At first Ig thought the horns were a hallucination, the product of a mind damaged by rage and grief. He had spent the last year in a lonely, private purgatory, following the death of his beloved, Merrin Williams, who was raped and murdered under inexplicable circumstances. A mental breakdown would have been the most natural thing in the world. But there was nothing natural about the horns, which were all too real.

Once the righteous Ig had enjoyed the life of the blessed: born into privilege, the second son of a renowned musician and younger brother of a rising late-night TV star, he had security, wealth, and a place in his community. Ig had it all, and more—he had Merrin and a love founded on shared daydreams, mutual daring, and unlikely midsummer magic.

But Merrin's death damned all that. The only suspect in the crime, Ig was never charged or tried. And he was never cleared. In the court of public opinion in Gideon, New Hampshire, Ig is and always will be guilty because his rich and connected parents pulled strings to make the investigation go away. Nothing Ig can do, nothing he can say, matters. Everyone, it seems, including God, has abandoned him. Everyone, that is, but the devil inside. . . .

Now Ig is possessed of a terrible new power to go with his terrible new look—a macabre talent he intends to use to find the monster who killed Merrin and destroyed his life. Being good and praying for the best got him nowhere. It's time for a little revenge. . . . It's time the devil had his due. . . .

Review

After Ig Perrish's girlfriend is murdered, he wakes up with horns coming out of his head. He also notices that those around him openly share their deepest secrets and desires. Does everyone have such horrible thoughts? I don't know if it was because I was listening to it on audio, but uncensored people are not fun to be around. I fear how many wrinkles this book may have caused me.
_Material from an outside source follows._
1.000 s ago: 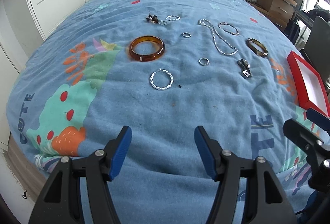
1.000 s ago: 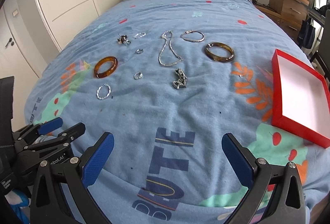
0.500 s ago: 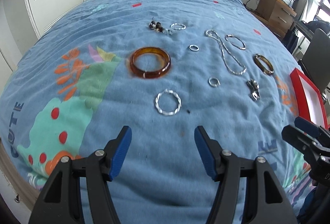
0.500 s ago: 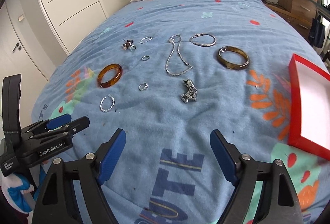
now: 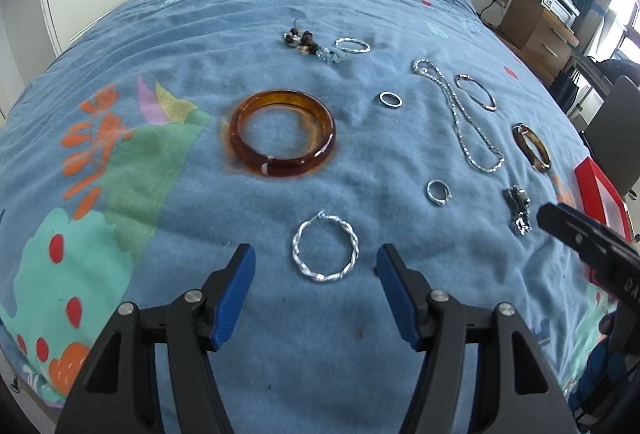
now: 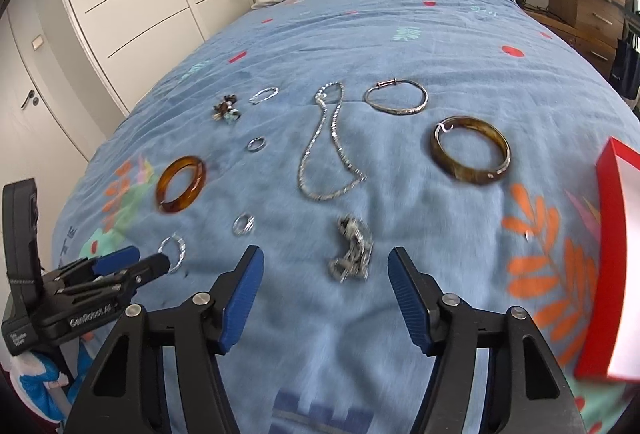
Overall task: Organize jewelry
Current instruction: 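Grasp the twisted silver hoop earring with left gripper while right grasps the silver watch, then carry the hoop and the watch in both grippers over the red box, then open both grippers to drop the hoop and watch into the box, then move both open grippers back over the remaining jewelry, then grasp the small silver ring with left gripper while right grasps the brown bangle, then carry the ring and the brown bangle in both grippers into the red box, then open both grippers to release the ring and bangle inside the box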
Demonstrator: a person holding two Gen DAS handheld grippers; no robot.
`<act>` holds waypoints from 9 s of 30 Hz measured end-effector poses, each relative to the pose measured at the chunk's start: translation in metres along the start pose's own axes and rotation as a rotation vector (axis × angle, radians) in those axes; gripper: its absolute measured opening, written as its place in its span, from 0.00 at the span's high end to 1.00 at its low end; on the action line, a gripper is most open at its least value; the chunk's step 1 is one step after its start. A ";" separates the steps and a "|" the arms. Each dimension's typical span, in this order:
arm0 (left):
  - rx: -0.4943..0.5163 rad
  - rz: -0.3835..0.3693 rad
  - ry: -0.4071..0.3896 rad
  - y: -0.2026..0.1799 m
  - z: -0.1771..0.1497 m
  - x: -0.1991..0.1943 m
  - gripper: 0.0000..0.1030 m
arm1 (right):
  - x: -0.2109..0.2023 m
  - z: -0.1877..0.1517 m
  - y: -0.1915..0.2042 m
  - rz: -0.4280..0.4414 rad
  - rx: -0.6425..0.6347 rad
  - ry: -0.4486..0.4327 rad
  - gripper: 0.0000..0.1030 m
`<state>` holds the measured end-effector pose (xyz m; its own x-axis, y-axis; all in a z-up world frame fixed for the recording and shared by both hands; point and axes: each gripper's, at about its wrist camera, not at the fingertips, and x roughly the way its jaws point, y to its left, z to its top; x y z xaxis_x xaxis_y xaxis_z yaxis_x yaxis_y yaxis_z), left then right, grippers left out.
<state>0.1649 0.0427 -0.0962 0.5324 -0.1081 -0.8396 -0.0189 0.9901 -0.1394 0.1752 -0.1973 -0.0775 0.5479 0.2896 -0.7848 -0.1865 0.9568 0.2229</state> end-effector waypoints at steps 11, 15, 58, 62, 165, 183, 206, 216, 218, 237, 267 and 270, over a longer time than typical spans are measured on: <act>0.029 0.075 0.030 -0.007 0.000 0.027 0.41 | 0.043 0.008 -0.006 0.020 -0.036 0.049 0.55; 0.052 0.108 0.021 -0.011 -0.002 0.030 0.42 | 0.050 0.005 -0.006 0.019 -0.048 0.056 0.62; 0.270 -0.201 -0.143 -0.157 -0.007 -0.083 0.65 | -0.122 -0.027 -0.063 -0.031 0.041 -0.161 0.90; 0.373 -0.304 -0.137 -0.227 -0.008 -0.086 0.65 | -0.153 -0.042 -0.123 -0.147 0.100 -0.163 0.90; 0.200 -0.063 -0.173 -0.044 -0.015 -0.116 0.50 | -0.155 -0.031 -0.026 -0.144 -0.099 -0.134 0.45; 0.122 -0.102 -0.012 -0.068 0.028 0.027 0.51 | -0.017 0.057 -0.054 -0.106 -0.101 -0.009 0.48; 0.144 -0.089 -0.026 -0.070 0.028 0.051 0.83 | 0.080 0.083 -0.072 -0.144 -0.127 0.174 0.85; 0.124 -0.099 -0.041 -0.065 0.027 0.038 0.83 | 0.056 0.078 -0.066 -0.067 -0.069 0.081 0.91; 0.121 -0.098 -0.047 -0.064 0.027 0.033 0.83 | 0.047 0.077 -0.061 -0.046 -0.059 0.058 0.91; 0.174 -0.125 -0.128 -0.083 0.020 -0.042 0.83 | -0.060 0.057 -0.040 -0.020 -0.039 -0.090 0.91; 0.493 -0.337 -0.004 -0.379 0.015 0.029 0.83 | -0.077 -0.006 -0.253 -0.212 0.044 0.082 0.90; 0.496 -0.320 0.019 -0.381 0.011 0.042 0.83 | -0.068 -0.005 -0.253 -0.202 0.027 0.099 0.91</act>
<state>0.2042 -0.3380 -0.0726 0.4310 -0.4049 -0.8064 0.5406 0.8314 -0.1286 0.1806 -0.4594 -0.0835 0.4891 0.0899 -0.8676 -0.0588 0.9958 0.0701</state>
I think part of my problem with this book is the humor was lost on me. All of the horrible thoughts people were having seemed like shock value to me. I love horror so it's not that I mind horrible thoughts or bad people, I was just having trouble getting behind everyone being that way. Every person Ig came across was worse than the last. I started wondering if my library had punked me.
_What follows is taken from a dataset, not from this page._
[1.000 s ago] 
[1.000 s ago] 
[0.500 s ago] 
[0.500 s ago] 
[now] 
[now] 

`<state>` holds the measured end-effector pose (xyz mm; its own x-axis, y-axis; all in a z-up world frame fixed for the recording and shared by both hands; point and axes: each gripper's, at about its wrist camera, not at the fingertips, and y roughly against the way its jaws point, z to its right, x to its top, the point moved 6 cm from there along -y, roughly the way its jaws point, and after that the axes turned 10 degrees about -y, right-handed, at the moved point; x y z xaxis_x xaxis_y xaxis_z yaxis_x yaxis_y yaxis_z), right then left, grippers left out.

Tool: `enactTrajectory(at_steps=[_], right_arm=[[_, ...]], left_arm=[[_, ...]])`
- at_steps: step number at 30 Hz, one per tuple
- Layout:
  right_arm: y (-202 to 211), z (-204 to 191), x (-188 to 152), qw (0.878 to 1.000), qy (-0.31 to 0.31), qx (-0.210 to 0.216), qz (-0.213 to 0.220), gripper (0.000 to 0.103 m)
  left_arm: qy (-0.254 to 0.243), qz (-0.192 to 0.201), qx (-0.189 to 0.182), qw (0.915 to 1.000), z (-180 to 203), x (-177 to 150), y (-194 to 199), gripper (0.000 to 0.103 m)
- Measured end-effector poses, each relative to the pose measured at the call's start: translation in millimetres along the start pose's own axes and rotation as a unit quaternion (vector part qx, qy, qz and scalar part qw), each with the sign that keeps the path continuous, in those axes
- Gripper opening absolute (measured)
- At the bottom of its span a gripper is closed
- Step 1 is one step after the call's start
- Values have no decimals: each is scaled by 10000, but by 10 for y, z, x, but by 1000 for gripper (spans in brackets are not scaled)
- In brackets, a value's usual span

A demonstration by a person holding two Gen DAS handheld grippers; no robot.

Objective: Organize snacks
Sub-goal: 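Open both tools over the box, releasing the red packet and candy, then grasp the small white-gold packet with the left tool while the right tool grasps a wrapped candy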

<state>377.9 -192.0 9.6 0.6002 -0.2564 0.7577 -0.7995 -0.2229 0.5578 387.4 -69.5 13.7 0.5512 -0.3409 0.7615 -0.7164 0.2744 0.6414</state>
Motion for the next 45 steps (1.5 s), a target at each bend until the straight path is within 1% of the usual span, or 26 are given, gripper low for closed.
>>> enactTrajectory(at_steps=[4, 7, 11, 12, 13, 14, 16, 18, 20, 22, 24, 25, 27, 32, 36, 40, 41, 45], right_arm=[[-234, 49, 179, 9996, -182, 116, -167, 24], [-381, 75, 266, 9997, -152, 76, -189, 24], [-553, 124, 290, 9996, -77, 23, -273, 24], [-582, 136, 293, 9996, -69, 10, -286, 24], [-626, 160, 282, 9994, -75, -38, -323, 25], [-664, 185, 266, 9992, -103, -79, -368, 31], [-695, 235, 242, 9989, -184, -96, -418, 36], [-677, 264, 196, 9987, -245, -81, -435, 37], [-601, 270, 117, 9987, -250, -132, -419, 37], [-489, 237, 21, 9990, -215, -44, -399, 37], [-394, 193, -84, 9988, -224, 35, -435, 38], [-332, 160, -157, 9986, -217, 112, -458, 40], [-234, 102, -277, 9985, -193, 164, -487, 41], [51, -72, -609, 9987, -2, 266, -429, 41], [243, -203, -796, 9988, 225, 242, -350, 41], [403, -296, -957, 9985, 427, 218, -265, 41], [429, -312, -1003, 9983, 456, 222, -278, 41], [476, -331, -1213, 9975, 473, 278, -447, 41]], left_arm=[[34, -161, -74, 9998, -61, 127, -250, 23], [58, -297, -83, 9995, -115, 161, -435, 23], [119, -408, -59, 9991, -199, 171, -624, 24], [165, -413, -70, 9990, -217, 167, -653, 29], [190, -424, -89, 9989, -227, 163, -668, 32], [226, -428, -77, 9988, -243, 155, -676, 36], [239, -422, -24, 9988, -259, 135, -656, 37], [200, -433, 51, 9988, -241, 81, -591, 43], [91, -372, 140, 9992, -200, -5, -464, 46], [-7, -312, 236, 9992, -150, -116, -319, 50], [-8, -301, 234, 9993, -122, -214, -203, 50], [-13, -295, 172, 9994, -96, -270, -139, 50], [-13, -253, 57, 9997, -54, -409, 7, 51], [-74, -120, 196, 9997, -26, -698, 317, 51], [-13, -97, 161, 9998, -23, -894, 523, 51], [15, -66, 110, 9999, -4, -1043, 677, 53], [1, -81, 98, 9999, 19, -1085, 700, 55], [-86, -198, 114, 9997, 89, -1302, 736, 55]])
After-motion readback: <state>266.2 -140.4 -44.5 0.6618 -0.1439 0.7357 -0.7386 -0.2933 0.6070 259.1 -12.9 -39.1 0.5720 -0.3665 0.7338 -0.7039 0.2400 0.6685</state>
This book wasn't entirely without merit. Ig is trying to discover what happened to his girlfriend the night she was murdered. He learns that his horns also yield power over others. I found myself getting sucked in, but then inevitably something would force me back to thinking I hate this book and I can't wait for this to be over.

Part of what made Horns so unlikeable was the characters were so unlikeable.

I forgot there was going to be a movie with Daniel Radcliffe until someone mentioned it in a comment earlier this week. I guess my relationship with Horns isn't over yet as I will likely still watch the movie. I'm too curious not to see Harry Potter with horns. I'll just get drunk before I watch it.

So, I'm obviously not recommending this to anyone. If you want to read Joe Hill, and I recommend that you do!, Heart-Shaped Box was a great debut and NOS4A2 was awesome. I'm apparently the only one who didn't enjoy Horns, but I still can't bring myself to suggest you give it a try for yourself.